== Material provided ==

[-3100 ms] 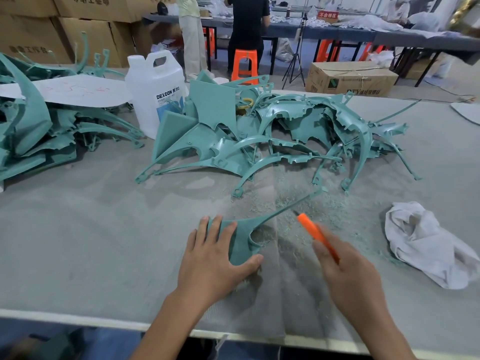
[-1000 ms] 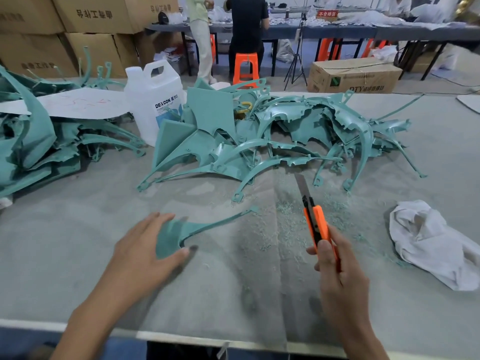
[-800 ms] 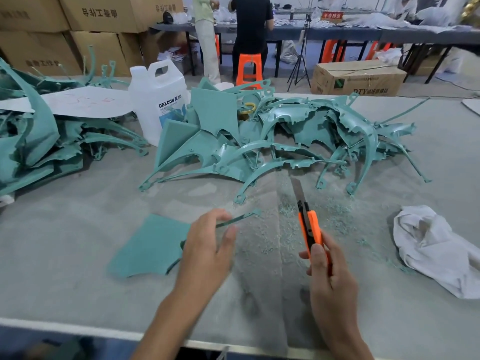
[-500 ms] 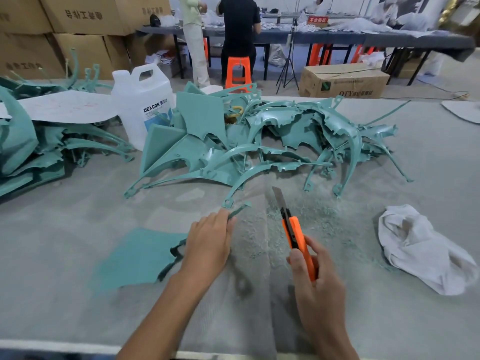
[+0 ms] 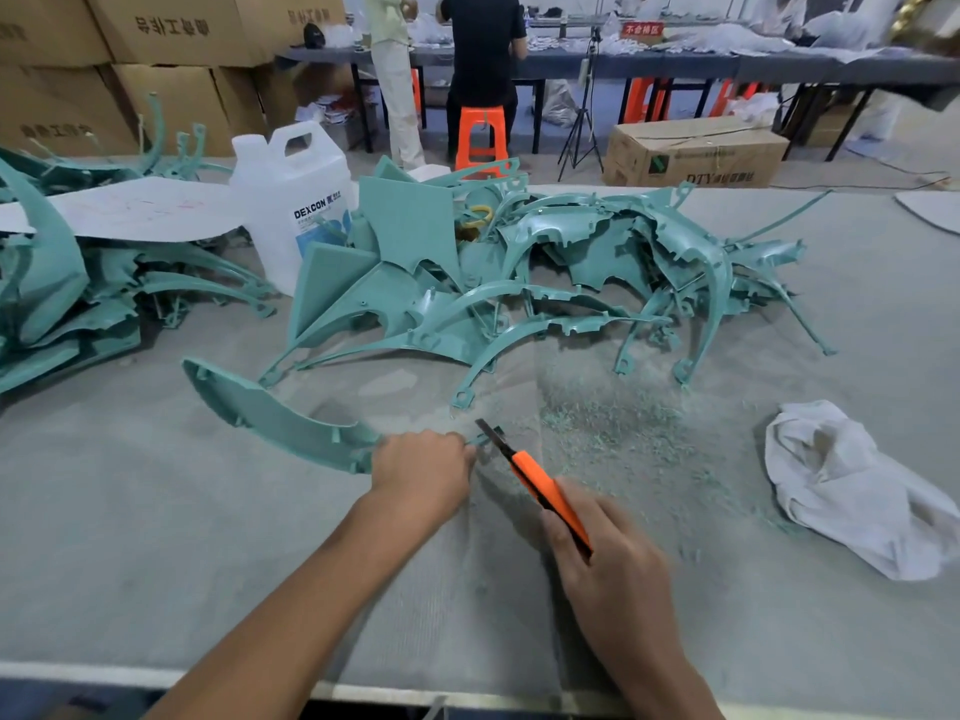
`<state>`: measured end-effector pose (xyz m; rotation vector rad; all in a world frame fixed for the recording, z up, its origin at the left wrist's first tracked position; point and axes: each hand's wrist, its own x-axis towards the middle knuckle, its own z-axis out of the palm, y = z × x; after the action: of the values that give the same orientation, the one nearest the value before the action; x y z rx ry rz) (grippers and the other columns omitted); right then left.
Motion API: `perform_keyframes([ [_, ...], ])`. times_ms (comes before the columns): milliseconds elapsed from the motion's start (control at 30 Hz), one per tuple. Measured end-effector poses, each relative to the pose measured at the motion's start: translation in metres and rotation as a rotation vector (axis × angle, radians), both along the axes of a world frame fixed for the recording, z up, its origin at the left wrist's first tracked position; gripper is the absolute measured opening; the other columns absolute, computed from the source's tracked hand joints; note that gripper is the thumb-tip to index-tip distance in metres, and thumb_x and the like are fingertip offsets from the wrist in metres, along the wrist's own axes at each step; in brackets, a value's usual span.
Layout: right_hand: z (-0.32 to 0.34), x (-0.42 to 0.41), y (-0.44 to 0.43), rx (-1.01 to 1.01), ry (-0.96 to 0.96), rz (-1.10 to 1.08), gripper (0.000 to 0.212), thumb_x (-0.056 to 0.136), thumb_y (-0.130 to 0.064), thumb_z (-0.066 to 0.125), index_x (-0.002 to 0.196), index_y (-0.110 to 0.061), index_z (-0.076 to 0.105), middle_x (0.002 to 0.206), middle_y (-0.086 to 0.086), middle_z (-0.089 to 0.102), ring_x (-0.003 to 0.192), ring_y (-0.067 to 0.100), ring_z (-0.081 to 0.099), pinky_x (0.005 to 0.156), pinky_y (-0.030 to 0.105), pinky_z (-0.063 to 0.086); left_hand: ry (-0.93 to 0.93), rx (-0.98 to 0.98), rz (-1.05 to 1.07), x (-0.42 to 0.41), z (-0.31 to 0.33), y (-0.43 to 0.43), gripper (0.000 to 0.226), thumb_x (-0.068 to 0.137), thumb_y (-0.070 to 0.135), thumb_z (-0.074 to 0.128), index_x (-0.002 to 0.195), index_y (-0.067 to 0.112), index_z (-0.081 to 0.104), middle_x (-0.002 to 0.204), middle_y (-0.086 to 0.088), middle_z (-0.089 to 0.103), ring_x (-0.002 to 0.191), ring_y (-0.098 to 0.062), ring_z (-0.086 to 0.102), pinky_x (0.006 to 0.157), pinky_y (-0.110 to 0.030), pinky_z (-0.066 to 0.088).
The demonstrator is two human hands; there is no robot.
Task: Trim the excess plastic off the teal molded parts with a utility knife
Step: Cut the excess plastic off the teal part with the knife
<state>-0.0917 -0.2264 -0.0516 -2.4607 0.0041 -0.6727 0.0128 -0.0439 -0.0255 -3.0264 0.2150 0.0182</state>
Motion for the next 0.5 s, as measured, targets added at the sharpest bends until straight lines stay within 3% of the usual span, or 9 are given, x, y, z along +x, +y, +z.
perform_keyframes([
  [167,0.0028,0.0020,0.0052,0.018,0.099,-0.032,0.034,0.089,-0.029,0.074,0.123,-0.028,0.069,0.098,-0.002,0.072,0.081,0.026,0.070,0.064,0.032,0.052,-0.012,-0.019,-0.019,-0.0001,-0.0013,0.0038,0.047,0.105,0.047,0.022,0.106,0.024,0.064,0.097,-0.004,0.070,0.089,-0.030,0.066,0.068,-0.035,0.035],
  [300,-0.0002,0.0103,-0.0033,0.154,0.175,-0.096,0.034,0.097,-0.036,0.061,0.130,-0.031,0.065,0.100,0.003,0.072,0.088,0.031,0.069,0.065,0.030,0.037,-0.003,-0.022,-0.031,0.0004,-0.0010,0.0060,0.049,0.105,0.048,0.020,0.106,0.024,0.063,0.094,-0.003,0.069,0.080,-0.028,0.061,0.067,-0.035,0.035],
  [500,0.0017,0.0063,-0.0003,0.096,0.145,-0.017,0.034,0.095,-0.038,0.062,0.128,-0.032,0.067,0.101,-0.001,0.072,0.086,0.027,0.069,0.068,0.034,0.050,-0.008,-0.047,-0.060,0.0031,-0.0009,0.0098,0.049,0.105,0.048,0.020,0.102,0.025,0.063,0.092,-0.003,0.069,0.081,-0.027,0.064,0.066,-0.035,0.034],
])
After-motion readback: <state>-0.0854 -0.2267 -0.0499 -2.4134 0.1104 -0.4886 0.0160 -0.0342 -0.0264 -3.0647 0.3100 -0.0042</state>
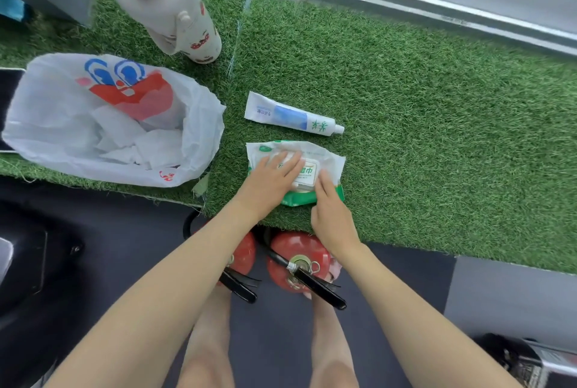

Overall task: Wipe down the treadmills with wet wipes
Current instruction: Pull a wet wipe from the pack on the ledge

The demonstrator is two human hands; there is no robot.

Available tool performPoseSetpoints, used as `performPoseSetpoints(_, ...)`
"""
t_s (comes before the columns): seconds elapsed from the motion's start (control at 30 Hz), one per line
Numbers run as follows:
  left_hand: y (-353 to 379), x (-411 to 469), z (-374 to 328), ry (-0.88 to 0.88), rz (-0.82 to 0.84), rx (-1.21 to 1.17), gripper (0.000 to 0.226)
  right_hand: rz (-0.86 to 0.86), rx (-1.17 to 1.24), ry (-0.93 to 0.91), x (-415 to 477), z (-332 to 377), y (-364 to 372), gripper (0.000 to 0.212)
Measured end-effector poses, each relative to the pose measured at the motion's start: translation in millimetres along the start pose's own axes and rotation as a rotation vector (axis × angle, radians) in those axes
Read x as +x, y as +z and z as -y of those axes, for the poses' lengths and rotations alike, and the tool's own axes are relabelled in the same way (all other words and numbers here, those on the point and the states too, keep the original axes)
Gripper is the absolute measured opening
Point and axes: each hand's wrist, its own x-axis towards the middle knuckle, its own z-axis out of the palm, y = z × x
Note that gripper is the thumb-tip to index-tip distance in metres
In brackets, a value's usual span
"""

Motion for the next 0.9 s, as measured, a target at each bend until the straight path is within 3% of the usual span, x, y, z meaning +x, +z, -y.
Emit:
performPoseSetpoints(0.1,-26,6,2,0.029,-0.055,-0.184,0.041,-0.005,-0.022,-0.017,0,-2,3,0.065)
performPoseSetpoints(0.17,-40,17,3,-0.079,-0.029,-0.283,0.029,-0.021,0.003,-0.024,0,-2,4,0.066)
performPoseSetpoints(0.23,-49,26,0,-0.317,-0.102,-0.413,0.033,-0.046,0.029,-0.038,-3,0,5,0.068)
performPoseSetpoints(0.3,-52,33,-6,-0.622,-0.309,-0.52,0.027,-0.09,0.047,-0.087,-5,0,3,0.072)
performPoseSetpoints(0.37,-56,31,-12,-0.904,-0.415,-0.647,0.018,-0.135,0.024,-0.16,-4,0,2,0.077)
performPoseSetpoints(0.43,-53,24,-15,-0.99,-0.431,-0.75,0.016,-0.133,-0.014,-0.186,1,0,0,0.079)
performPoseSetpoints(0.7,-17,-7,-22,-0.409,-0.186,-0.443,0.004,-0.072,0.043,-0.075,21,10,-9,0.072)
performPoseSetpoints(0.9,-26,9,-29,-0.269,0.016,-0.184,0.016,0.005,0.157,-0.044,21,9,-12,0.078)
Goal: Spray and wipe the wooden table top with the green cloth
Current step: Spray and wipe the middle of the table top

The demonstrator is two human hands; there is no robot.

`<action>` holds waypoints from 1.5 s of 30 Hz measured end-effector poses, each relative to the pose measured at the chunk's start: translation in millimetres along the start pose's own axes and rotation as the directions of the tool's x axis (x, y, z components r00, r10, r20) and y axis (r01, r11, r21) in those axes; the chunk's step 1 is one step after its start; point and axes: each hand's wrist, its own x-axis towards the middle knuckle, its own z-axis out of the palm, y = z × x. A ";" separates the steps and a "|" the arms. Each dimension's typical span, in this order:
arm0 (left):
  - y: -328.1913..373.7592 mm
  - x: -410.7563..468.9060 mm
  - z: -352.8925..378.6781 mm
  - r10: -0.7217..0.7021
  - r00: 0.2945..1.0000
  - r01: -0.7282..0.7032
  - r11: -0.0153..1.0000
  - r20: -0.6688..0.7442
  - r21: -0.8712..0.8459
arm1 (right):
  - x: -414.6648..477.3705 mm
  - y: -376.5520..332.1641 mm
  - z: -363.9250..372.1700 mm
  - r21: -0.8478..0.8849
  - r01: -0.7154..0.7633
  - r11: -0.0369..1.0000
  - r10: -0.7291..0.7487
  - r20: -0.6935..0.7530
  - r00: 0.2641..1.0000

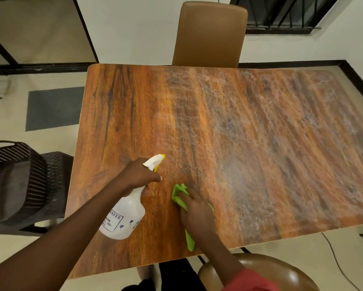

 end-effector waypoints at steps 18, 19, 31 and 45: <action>-0.9 7.4 -24.1 -0.044 0.998 0.044 0.999 -0.055 -0.009 | 60.2 13.7 -15.2 -0.047 -0.054 0.997 0.053 -0.028 0.998; -1.7 7.6 -24.4 -0.051 0.997 0.050 0.999 -0.056 -0.009 | 66.5 3.5 -13.6 -0.040 -0.022 0.999 0.021 -0.023 1.000; -0.1 15.3 -26.0 -0.059 0.994 0.056 0.998 -0.087 -0.035 | 44.3 15.0 -10.2 0.028 -0.041 0.999 0.041 -0.011 0.999; 11.5 35.3 -26.8 -0.075 0.988 0.069 0.996 -0.132 -0.048 | 73.8 1.4 -5.6 0.007 0.080 0.997 -0.080 0.010 0.997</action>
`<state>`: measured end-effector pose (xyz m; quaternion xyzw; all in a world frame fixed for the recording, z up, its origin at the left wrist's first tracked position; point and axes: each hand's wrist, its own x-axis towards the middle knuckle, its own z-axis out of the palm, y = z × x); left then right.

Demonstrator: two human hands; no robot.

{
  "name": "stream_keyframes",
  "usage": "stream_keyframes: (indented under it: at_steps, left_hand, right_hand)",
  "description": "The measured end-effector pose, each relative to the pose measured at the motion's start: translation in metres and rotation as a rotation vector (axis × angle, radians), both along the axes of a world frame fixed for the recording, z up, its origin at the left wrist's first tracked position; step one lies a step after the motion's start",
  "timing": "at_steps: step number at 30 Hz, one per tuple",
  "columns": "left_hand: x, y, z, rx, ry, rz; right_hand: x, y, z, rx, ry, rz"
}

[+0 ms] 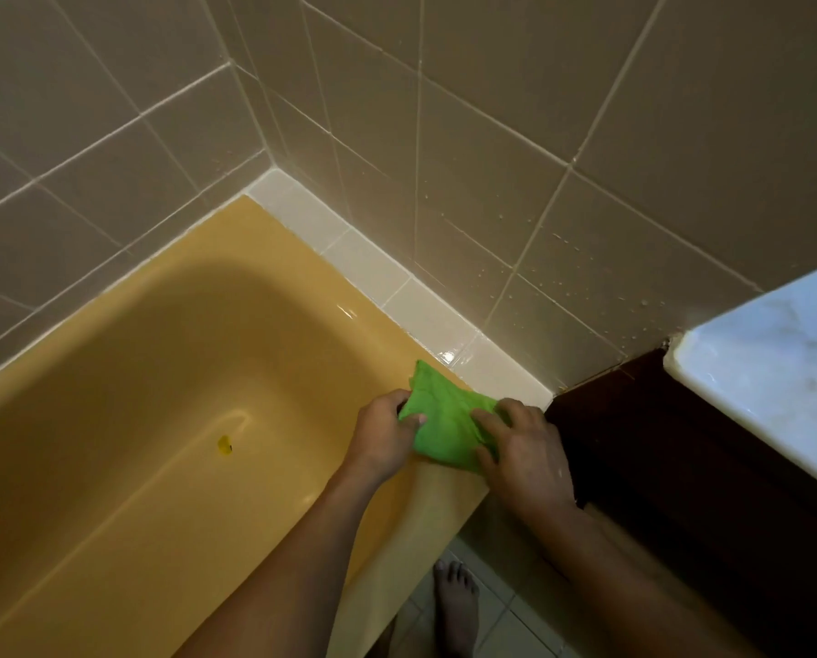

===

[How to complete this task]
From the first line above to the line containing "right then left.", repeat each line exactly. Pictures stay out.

[Output of the exercise]
[-3100 ms] 
[-1000 ms] 
[-800 ms] 
[-500 ms] 
[+0 ms] 
`<state>`: measured end-effector pose (xyz m; rotation vector rad; all in a world frame fixed for the recording, z up, its origin at the left wrist's first tracked position; point and axes: each hand's wrist, its own x-axis towards the middle knuckle, its own z-axis out of the palm, y = z × x; after the action: of the values that give the same orientation, the one nearest the value before the action; x y z rx ry rz) (grippers and the other columns omitted); right then left.

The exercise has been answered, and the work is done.